- _PROBLEM STATEMENT_
In the data that follows, find each line containing "plain" and copy it.

AVAILABLE RECORDS below:

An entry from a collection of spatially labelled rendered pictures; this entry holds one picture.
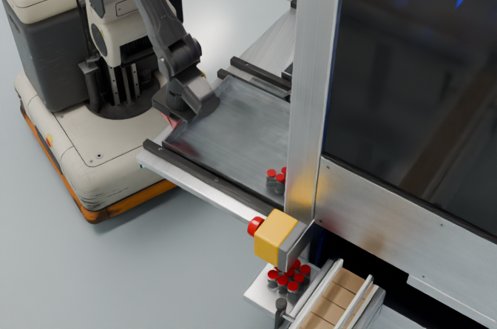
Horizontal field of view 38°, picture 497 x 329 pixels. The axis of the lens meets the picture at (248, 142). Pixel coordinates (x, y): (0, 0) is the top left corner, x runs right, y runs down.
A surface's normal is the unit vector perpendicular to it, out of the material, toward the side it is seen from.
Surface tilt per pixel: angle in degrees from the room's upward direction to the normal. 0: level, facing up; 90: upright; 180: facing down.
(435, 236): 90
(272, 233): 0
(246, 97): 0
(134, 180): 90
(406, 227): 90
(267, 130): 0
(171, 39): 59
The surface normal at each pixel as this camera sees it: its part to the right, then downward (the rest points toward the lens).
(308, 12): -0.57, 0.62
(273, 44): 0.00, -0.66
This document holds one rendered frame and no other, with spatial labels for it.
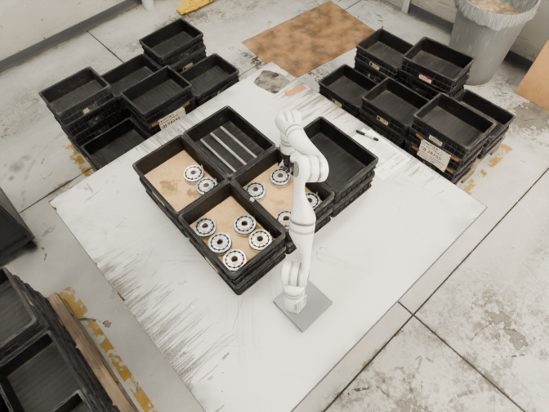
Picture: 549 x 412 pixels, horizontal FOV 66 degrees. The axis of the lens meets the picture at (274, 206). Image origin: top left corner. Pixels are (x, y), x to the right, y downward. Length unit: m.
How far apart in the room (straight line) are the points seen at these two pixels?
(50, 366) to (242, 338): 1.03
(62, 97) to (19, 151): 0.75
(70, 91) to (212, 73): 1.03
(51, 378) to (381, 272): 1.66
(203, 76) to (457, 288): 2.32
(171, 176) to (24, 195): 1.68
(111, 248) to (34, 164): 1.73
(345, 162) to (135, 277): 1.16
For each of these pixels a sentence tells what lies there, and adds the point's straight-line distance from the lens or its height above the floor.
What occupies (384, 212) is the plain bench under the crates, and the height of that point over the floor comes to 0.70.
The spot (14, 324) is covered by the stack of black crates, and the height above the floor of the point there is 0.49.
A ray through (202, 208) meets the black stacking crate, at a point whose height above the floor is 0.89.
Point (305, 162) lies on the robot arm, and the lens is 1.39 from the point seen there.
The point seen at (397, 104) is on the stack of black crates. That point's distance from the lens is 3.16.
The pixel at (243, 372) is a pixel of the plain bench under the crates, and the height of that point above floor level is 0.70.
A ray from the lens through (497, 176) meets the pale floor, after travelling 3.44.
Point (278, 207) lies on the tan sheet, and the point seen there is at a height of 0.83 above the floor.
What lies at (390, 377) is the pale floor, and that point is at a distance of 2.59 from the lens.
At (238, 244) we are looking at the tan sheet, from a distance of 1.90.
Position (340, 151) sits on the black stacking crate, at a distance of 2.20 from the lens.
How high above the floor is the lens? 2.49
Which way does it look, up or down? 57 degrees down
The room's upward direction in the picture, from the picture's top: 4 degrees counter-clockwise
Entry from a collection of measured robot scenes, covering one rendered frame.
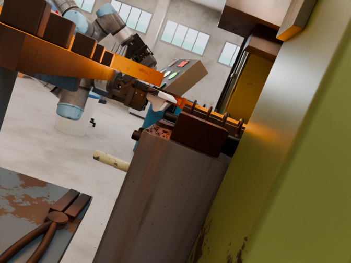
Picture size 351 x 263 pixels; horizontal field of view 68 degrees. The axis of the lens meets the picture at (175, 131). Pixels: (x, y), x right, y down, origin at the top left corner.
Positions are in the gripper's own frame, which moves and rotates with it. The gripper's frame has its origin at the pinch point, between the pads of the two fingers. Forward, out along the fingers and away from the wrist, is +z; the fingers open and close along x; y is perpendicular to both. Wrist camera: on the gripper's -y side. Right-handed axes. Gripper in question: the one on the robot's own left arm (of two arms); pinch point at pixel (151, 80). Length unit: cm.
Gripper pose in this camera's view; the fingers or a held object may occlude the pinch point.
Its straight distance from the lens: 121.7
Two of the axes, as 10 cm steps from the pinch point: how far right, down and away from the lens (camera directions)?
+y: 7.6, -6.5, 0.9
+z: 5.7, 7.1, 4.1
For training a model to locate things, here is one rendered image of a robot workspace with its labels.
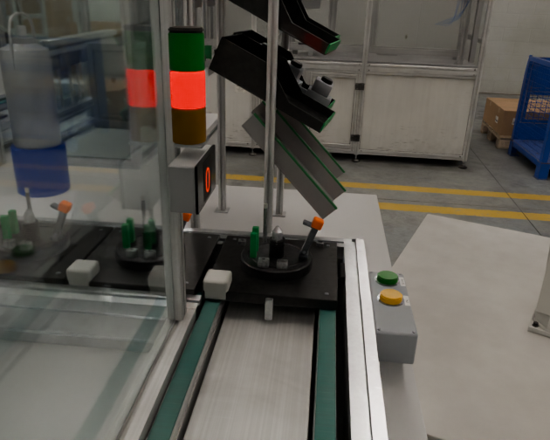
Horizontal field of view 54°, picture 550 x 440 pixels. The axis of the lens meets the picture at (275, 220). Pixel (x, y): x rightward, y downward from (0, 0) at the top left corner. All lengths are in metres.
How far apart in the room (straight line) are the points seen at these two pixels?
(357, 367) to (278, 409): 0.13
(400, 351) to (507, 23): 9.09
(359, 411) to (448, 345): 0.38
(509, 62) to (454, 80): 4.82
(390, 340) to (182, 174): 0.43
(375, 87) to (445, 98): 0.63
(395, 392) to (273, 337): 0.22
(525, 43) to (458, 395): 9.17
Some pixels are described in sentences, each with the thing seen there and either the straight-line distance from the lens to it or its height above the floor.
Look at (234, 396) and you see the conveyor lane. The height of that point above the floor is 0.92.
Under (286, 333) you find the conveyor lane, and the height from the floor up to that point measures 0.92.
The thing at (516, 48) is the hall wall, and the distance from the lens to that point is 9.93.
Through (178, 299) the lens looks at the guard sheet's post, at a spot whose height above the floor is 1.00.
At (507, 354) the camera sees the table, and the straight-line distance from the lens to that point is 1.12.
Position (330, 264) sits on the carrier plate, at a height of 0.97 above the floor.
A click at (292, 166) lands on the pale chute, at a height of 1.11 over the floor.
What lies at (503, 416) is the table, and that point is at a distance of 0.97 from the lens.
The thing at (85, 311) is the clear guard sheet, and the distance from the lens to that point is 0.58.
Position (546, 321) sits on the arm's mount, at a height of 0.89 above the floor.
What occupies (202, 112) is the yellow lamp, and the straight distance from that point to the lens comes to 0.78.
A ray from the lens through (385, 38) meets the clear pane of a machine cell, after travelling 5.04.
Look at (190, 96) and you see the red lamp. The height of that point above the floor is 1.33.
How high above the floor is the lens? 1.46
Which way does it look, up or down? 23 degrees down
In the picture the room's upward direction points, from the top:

End of AVAILABLE RECORDS.

- _WRITTEN ANSWER_
What occupies (384, 212) is the plain bench under the crates, and the height of that point over the floor comes to 0.70.
The pixel at (243, 372) is a pixel of the plain bench under the crates, and the height of that point above floor level is 0.70.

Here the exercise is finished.